Table 1. Inflammatory mediators in bacterial pneumonia, chronic obstructive pulmonary disease and acute exacerbations of chronic obstructive pulmonary disease.

Conclusions and future perspectives

It has become increasingly apparent that an overlap exists in the epidemiology between non-communicable COPD and infectious respiratory disease including pneumonia. A growing aged population and other common risk factors, such as smoking, air pollution and poor social determinants of health, contribute to the co-morbidities seen with respect to the two diseases. Previous episodes of pneumonia significantly increase the likelihood of COPD in later life such that earlier spirometric screening may be warranted in individuals with a known history of pneumonia.
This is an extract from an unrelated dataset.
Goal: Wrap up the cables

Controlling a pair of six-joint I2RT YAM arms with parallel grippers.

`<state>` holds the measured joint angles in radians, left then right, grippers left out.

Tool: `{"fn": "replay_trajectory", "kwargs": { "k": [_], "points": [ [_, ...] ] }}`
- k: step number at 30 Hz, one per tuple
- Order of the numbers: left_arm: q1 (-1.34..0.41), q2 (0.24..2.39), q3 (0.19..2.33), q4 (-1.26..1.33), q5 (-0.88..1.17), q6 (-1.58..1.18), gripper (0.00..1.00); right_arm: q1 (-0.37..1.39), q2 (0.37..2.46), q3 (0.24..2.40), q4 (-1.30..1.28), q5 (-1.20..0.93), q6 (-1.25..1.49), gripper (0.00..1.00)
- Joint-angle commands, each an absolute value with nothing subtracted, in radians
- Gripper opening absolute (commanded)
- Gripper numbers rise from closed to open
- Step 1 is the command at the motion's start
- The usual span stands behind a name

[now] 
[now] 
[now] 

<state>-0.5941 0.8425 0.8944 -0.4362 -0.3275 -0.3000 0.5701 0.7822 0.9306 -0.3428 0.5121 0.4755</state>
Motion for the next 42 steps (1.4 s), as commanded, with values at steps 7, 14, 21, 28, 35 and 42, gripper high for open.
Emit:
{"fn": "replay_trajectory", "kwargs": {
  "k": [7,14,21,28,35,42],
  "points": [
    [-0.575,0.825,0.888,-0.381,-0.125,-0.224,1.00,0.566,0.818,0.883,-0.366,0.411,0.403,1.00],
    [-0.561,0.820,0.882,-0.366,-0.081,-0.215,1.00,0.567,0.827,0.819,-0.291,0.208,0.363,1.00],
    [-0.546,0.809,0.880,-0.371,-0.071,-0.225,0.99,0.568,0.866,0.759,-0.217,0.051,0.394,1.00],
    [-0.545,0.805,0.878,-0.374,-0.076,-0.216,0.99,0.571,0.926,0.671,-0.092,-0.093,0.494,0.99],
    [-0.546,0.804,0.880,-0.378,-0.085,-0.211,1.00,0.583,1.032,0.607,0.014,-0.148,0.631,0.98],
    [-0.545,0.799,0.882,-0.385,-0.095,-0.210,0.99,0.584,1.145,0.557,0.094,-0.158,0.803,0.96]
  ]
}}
Further research is needed to define the specific immunopathological events that occur during pneumonia and lead to long-term lung damage and increased COPD susceptibility. A number of inflammatory markers such as matrix metalloproteinases are common to both COPD and pneumonia such that they may offer potential new ways to gauge the severity and prognoses of these diseases. In addition, markers that can more accurately distinguish between the two conditions are likely to aid in improving their respective diagnoses. Regarding treatment, investigations are needed into COPD therapeutics, which avert a heightened susceptibility to pneumonia and other infectious diseases due to immunosuppression. While COPD by definition is a chronic lung disease, the realisation of its interaction with a number of acute infectious diseases, including pneumonia and tuberculosis, warrant quantitation of the contribution that acute communicable illnesses make to the overall burden of COPD and predictive modelling of this impact into the future. New research is now needed across a number of scientific disciplines to raise our level of understanding of the associated epidemiologies of COPD and pneumonia, and underpin the development of new interventions for their prevention or management.

Funding

This work was funded by a Research Development Grant from the School of Medicine, University of Tasmania awarded to R.F.O., and a Faculty of Health/School of Medicine Ph.D. Scholarship from the University of Tasmania awarded to S.S.G.